Which lines come from the start of the records through the line that holds "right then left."? Write them out word for word.

─── Data records

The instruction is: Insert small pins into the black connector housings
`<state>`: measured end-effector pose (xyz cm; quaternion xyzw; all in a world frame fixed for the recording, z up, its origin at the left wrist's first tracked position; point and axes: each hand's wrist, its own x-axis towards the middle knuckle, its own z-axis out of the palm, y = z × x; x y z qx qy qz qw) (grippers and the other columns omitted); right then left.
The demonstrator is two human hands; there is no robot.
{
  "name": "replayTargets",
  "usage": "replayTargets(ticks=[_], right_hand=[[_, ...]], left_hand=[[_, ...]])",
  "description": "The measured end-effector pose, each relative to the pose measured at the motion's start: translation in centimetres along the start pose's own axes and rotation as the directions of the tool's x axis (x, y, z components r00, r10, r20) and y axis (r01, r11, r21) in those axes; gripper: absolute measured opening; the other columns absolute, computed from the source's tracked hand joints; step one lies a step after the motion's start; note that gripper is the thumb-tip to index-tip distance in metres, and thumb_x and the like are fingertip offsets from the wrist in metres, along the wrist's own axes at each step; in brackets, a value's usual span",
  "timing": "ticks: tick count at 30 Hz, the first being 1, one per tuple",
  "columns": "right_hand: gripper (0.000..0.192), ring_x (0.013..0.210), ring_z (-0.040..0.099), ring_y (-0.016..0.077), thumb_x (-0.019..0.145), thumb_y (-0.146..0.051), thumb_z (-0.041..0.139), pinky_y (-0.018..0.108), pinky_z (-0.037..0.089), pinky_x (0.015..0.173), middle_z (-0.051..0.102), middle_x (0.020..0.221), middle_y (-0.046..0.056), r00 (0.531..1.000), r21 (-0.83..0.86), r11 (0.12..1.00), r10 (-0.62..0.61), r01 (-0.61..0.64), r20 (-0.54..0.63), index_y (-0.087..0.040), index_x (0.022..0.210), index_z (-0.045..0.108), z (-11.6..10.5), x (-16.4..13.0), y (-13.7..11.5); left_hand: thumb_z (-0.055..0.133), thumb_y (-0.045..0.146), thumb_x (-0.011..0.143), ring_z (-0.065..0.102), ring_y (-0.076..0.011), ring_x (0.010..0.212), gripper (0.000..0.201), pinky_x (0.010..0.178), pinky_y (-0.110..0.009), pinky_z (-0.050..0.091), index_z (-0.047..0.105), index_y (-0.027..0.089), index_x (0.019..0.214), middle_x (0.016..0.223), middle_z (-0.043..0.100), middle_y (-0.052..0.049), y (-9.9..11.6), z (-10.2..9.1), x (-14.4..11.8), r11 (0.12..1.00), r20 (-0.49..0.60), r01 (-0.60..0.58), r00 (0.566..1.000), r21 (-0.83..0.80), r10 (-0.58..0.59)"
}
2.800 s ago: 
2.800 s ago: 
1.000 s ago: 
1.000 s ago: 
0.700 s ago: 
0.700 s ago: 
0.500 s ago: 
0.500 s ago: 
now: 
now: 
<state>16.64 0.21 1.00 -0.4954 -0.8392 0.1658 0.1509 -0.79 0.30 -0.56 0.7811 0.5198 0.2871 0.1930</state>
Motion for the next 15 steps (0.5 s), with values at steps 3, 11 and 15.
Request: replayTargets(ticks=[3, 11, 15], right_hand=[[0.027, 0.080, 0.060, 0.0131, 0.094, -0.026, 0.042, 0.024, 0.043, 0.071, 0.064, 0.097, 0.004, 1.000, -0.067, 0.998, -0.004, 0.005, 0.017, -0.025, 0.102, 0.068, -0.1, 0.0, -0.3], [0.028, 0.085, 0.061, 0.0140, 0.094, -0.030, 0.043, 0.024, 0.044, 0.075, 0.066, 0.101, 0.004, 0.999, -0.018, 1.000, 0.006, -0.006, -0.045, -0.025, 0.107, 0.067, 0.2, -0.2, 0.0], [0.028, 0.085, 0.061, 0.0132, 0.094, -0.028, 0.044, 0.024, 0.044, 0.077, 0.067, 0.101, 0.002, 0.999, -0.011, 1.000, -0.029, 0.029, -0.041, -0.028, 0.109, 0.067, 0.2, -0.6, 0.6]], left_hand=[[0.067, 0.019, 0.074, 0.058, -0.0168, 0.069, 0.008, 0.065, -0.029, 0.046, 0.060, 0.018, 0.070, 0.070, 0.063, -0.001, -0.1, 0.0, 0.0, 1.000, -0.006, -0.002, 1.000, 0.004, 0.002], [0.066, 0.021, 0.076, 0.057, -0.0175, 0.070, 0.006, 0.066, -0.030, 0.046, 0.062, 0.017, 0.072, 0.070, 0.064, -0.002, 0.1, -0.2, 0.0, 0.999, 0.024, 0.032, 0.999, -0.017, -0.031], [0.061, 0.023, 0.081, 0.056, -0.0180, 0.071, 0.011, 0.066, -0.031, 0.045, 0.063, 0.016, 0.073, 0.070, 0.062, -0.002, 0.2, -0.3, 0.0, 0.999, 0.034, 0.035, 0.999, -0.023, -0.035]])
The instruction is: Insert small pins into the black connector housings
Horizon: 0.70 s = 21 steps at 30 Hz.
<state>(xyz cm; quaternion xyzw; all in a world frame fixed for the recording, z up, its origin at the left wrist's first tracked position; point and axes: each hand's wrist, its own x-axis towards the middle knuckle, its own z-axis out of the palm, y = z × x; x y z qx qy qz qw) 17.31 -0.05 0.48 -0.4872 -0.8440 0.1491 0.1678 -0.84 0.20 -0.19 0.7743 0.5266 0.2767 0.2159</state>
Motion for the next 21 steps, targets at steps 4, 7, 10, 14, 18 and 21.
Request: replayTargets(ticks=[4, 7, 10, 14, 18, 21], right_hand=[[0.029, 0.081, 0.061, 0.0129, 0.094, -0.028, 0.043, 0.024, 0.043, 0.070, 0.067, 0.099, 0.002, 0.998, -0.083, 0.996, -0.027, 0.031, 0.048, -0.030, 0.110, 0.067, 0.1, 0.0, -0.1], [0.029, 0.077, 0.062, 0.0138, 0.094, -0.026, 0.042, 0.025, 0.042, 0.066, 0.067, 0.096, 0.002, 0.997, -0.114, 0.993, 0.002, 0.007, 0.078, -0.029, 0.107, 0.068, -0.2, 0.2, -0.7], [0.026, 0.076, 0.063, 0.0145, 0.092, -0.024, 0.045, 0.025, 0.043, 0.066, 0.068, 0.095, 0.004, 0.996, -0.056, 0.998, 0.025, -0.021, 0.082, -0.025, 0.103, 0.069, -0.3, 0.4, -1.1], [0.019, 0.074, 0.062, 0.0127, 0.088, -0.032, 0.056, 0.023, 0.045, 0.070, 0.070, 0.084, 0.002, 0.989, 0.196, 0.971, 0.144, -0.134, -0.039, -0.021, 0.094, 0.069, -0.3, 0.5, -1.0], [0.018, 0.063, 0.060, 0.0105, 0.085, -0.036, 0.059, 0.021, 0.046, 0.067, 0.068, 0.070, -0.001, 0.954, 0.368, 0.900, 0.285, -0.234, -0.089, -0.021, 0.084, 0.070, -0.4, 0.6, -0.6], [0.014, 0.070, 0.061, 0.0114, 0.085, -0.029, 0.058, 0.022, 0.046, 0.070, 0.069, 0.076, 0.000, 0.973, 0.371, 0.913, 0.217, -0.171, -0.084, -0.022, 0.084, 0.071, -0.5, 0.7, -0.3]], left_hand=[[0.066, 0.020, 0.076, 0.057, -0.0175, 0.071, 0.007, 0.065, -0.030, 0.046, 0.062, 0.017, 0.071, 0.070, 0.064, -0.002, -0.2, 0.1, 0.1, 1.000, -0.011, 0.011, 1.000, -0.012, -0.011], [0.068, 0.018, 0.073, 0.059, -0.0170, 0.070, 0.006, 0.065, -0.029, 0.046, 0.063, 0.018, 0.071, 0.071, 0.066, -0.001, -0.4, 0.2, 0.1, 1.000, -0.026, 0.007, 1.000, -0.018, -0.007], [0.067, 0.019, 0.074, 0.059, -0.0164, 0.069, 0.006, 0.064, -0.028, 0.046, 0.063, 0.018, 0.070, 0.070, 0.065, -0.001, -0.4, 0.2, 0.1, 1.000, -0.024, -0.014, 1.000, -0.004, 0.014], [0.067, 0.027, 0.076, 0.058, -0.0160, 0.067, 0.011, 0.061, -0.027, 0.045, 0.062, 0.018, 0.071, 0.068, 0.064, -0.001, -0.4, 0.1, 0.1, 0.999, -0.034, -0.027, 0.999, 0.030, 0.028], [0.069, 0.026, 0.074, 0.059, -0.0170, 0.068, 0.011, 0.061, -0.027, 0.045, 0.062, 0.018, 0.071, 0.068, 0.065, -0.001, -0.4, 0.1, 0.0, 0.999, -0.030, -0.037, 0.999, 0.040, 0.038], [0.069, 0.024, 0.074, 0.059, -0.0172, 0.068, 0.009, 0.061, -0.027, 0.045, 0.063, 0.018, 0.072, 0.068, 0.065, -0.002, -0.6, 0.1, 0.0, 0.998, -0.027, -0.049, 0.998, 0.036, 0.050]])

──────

- Result of this exercise -
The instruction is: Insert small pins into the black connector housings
`<state>`: measured end-effector pose (xyz cm; quaternion xyzw; all in a world frame fixed for the recording, z up, its origin at the left wrist's first tracked position; point and axes: each hand's wrist, its own x-axis towards the middle knuckle, its own z-axis out of the palm, y = z × x; x y z qx qy qz qw) (grippers and the other columns omitted); right then left.

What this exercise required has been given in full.